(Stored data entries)
*** Block opens ***
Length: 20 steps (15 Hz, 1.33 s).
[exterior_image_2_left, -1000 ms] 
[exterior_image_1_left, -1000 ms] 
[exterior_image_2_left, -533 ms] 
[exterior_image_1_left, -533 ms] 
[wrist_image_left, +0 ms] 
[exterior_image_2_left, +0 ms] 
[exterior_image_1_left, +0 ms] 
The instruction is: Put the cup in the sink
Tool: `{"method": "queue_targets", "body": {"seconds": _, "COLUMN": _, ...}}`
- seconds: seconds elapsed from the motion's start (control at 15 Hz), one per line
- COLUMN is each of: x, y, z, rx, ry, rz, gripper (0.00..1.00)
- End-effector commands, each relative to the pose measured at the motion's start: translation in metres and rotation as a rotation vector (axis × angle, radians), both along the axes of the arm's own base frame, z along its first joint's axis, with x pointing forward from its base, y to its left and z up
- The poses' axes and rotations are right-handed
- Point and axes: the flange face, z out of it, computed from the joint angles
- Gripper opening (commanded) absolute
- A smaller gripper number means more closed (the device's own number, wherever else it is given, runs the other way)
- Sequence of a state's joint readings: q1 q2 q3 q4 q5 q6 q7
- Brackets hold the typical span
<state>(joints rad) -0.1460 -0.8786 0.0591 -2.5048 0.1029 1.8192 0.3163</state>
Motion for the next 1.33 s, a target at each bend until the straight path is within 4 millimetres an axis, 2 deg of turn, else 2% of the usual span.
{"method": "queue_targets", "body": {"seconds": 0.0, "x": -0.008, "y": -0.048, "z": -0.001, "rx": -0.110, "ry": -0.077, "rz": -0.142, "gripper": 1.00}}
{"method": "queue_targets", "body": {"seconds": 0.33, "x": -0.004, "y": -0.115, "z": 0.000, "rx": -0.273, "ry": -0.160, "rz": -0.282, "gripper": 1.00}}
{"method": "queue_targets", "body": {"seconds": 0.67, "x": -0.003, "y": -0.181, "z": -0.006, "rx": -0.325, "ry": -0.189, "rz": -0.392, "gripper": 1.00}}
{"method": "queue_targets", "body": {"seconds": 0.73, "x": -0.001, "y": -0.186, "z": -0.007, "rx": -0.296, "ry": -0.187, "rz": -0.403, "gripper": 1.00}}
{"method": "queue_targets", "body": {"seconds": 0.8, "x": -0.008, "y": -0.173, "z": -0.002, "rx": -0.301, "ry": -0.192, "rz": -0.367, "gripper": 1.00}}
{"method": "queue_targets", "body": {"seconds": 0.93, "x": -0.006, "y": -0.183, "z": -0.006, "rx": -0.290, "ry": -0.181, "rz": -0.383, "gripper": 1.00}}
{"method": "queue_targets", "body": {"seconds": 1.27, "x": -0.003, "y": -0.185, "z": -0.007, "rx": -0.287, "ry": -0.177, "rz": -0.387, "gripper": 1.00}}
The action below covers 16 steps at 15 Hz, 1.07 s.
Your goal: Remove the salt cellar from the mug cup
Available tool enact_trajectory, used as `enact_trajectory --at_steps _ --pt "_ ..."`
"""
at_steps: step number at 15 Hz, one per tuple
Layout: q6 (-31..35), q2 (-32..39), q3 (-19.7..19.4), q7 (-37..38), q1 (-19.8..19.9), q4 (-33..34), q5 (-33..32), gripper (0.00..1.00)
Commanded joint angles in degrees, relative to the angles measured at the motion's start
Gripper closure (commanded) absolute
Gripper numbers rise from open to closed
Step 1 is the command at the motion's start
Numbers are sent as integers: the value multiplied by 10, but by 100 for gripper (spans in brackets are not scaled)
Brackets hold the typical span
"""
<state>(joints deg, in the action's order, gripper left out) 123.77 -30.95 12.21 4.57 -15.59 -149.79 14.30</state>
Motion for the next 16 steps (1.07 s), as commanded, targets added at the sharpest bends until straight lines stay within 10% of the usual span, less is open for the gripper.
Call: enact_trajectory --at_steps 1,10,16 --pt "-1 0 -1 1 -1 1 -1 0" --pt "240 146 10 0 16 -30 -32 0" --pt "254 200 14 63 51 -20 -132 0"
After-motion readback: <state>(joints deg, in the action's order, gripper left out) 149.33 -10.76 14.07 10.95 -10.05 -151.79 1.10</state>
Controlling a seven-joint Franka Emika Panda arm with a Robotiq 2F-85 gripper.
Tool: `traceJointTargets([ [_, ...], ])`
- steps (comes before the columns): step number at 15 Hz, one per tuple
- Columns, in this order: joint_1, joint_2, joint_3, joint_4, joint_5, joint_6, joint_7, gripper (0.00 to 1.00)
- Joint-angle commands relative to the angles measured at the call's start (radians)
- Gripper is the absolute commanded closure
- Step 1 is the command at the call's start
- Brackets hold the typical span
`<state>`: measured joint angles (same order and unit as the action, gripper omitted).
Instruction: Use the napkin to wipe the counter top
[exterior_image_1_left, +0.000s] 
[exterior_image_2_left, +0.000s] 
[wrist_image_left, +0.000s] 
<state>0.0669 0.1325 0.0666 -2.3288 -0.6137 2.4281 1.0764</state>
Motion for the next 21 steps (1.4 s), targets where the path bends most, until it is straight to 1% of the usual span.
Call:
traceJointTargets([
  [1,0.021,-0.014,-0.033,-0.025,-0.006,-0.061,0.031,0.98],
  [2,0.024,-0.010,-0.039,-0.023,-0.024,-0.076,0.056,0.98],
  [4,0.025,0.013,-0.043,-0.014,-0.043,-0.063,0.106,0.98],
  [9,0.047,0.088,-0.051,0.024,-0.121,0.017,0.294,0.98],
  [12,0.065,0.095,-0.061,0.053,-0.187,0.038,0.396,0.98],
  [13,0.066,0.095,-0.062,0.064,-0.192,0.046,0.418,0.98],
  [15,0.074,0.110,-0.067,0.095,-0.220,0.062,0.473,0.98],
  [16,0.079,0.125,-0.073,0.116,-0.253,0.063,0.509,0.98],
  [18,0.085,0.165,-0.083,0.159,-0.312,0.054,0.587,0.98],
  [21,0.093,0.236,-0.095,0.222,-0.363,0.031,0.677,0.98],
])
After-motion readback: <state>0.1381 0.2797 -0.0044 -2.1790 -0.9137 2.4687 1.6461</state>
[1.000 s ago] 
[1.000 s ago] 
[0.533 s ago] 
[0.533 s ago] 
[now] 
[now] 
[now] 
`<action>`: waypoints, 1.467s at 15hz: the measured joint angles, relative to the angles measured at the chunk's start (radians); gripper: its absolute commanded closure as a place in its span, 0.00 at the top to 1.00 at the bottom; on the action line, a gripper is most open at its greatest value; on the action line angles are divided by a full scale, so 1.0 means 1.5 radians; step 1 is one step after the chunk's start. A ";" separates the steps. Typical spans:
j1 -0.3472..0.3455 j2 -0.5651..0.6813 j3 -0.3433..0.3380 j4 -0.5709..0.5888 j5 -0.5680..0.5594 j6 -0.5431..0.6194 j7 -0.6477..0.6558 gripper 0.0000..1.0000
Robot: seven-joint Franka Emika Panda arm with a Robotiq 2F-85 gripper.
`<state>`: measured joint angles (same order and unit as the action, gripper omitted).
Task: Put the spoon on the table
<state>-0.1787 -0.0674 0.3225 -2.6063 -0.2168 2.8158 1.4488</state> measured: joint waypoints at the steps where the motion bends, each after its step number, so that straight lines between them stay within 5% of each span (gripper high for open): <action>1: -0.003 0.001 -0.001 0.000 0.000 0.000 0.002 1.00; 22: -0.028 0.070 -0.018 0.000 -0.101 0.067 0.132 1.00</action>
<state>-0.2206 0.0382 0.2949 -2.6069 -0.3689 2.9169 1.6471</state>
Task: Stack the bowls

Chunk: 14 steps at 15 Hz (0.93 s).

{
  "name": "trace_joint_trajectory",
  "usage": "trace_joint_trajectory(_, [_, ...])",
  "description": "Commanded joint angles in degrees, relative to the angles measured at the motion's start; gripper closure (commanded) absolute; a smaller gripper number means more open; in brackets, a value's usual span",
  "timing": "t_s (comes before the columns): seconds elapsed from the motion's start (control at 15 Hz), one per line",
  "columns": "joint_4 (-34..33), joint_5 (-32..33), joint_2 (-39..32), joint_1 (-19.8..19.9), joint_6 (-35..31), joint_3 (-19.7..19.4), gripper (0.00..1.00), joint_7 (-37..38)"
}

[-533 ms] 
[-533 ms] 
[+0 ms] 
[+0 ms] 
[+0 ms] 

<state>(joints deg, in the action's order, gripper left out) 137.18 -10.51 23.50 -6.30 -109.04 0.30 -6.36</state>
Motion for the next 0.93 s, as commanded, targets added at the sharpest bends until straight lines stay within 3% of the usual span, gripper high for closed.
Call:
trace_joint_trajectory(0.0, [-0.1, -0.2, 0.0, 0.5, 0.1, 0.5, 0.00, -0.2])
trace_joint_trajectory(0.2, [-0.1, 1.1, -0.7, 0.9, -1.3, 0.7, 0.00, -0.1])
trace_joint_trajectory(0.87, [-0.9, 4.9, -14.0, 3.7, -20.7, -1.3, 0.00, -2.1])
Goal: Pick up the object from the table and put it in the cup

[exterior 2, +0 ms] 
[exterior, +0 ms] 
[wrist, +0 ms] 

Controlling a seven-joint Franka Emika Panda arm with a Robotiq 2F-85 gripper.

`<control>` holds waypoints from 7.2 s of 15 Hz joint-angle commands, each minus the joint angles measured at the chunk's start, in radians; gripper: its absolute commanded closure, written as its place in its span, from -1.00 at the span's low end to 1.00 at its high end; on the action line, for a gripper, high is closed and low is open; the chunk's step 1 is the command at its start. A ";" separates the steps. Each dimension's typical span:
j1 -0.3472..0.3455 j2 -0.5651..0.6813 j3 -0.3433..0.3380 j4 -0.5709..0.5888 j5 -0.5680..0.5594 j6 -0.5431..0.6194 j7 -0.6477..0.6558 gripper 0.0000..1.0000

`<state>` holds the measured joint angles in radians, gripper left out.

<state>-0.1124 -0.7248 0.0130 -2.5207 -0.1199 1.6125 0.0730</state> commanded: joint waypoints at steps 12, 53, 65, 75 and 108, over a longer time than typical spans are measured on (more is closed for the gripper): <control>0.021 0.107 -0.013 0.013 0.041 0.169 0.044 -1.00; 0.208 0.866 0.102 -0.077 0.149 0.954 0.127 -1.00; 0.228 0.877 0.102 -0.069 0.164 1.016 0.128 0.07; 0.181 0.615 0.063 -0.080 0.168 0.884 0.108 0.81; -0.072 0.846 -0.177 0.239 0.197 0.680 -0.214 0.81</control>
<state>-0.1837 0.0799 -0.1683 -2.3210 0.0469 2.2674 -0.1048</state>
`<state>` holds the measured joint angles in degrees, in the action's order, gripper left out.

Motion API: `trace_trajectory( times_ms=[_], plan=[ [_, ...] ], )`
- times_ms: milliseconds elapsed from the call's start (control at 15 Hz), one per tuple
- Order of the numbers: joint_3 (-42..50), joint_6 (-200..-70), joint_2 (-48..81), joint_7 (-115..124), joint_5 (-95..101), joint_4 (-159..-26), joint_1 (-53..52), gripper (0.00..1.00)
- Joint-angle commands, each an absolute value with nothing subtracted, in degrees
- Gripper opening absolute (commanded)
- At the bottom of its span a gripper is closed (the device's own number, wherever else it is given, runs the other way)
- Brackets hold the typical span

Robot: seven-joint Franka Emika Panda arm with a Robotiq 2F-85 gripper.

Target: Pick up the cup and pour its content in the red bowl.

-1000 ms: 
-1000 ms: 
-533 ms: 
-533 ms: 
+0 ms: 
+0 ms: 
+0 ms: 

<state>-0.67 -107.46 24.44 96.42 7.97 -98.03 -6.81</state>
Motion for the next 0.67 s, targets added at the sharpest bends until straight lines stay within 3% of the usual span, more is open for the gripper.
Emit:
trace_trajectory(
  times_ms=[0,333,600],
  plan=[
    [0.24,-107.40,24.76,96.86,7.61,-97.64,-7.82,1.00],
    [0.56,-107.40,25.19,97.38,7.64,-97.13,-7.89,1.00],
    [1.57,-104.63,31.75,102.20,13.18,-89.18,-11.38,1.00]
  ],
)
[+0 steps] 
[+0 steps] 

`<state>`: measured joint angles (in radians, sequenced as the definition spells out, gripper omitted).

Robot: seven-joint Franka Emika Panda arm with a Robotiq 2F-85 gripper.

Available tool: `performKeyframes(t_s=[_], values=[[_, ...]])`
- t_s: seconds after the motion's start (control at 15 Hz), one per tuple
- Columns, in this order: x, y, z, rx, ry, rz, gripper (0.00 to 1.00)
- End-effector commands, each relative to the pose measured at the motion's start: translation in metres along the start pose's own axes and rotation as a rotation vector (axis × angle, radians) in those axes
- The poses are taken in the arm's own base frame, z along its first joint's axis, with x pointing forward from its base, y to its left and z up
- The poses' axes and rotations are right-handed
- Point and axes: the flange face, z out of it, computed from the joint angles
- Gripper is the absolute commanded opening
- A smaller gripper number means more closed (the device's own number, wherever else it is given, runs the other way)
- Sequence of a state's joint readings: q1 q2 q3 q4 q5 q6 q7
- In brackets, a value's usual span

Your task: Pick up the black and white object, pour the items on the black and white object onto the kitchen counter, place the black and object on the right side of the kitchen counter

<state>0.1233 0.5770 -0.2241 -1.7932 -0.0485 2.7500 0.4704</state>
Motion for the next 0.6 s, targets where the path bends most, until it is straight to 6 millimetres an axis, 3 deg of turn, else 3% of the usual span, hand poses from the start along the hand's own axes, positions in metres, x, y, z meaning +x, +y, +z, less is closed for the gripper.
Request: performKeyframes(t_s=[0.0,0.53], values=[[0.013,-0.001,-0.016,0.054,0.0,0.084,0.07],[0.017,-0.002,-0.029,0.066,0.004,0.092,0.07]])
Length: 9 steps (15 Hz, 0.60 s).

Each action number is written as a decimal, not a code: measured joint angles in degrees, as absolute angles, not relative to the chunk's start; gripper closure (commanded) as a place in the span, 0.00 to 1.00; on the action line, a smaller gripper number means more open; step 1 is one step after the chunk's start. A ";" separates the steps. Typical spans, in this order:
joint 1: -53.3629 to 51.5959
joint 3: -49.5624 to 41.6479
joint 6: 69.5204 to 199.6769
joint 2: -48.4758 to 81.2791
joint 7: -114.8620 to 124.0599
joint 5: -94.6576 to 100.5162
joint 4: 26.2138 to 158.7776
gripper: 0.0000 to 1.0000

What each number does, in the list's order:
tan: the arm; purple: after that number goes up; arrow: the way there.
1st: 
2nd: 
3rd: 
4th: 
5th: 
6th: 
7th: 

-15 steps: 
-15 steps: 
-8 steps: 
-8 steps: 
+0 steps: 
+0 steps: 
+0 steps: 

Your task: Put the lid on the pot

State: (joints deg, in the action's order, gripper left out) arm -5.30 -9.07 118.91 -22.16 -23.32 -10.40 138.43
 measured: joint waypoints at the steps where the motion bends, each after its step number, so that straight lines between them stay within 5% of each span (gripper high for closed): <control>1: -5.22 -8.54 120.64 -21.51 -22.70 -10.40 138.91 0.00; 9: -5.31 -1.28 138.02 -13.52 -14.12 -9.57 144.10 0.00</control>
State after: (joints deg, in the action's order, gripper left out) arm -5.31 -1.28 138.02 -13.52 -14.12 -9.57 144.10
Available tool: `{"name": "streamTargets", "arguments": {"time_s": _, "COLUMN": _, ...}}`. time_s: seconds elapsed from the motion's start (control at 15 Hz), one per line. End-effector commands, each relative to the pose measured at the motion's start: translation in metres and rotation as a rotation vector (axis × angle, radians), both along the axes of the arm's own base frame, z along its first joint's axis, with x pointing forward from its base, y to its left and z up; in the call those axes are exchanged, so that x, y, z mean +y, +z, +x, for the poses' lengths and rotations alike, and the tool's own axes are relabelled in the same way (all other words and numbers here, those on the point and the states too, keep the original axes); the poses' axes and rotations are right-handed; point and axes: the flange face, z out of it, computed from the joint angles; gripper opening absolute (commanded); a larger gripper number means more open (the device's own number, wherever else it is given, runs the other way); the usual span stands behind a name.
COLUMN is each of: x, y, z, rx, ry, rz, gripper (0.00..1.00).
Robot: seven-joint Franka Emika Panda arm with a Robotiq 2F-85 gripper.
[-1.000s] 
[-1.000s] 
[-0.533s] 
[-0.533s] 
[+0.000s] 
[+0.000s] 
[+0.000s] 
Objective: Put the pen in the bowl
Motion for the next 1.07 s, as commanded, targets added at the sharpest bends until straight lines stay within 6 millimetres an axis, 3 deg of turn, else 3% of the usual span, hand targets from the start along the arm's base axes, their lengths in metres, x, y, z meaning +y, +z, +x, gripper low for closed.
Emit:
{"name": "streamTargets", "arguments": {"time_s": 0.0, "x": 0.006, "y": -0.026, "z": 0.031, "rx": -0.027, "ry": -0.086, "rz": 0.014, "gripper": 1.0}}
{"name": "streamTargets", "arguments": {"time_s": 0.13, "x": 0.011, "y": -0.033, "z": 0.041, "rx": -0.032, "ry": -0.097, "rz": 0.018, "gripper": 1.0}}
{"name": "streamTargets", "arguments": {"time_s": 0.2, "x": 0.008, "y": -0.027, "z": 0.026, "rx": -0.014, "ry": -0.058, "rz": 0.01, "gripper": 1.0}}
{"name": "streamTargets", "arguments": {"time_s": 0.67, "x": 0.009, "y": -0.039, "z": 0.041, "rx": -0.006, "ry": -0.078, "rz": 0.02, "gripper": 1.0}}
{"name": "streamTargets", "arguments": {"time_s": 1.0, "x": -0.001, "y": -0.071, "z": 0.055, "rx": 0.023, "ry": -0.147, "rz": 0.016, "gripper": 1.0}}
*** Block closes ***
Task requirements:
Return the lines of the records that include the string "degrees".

Answer box:
Commanded joint angles in degrees, relative to the angles measured at the motion's start
  "description": "Commanded joint angles in degrees, relative to the angles measured at the motion's start; gripper closure (commanded) absolute; a smaller gripper number means more open; in brackets, a value's usual span",
`<state>` holds the measured joint angles in degrees, in the action's order, gripper left out.
- Joint-angle commands, each an absolute value with nothing subtracted, in degrees
Each action number is written as a decimal, not a code: measured joint angles in degrees, as absolute angles, not relative to the chunk's start; gripper closure (commanded) as a place in the span, 0.00 to 1.00; on the action line, a smaller gripper number means more open; step 1 is one step after the chunk's start. A ";" separates the steps. Typical spans, in this order:

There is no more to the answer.